Records from a dataset
━━━━━━━━━━━━━━━━━━━━━━━━━━━━━━
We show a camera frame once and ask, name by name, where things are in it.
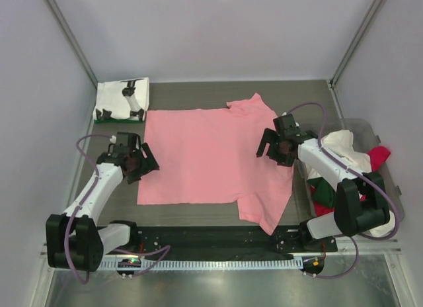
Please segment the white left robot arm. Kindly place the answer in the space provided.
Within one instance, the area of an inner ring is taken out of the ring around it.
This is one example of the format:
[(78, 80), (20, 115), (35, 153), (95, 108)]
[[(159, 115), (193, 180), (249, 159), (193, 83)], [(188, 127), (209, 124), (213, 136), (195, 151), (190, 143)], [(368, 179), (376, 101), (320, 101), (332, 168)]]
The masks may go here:
[(104, 255), (120, 249), (134, 253), (140, 247), (135, 222), (115, 220), (103, 228), (97, 222), (121, 182), (136, 183), (159, 170), (159, 165), (148, 144), (136, 133), (118, 132), (108, 140), (105, 152), (87, 159), (93, 173), (77, 198), (61, 214), (52, 214), (46, 221), (51, 267), (92, 273)]

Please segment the pink t shirt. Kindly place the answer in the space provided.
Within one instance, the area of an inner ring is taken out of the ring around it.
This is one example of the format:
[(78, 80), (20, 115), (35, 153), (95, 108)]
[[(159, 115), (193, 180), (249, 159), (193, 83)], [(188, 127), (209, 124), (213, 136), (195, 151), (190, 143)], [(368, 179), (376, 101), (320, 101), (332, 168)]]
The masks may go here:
━━━━━━━━━━━━━━━━━━━━━━━━━━━━━━
EXERCISE PROMPT: Which lines in the records above contain the word "place"? Copy each one.

WORKED SOLUTION:
Please segment the white left robot arm. Kindly place the answer in the space provided.
Please segment the pink t shirt. Kindly place the answer in the space provided.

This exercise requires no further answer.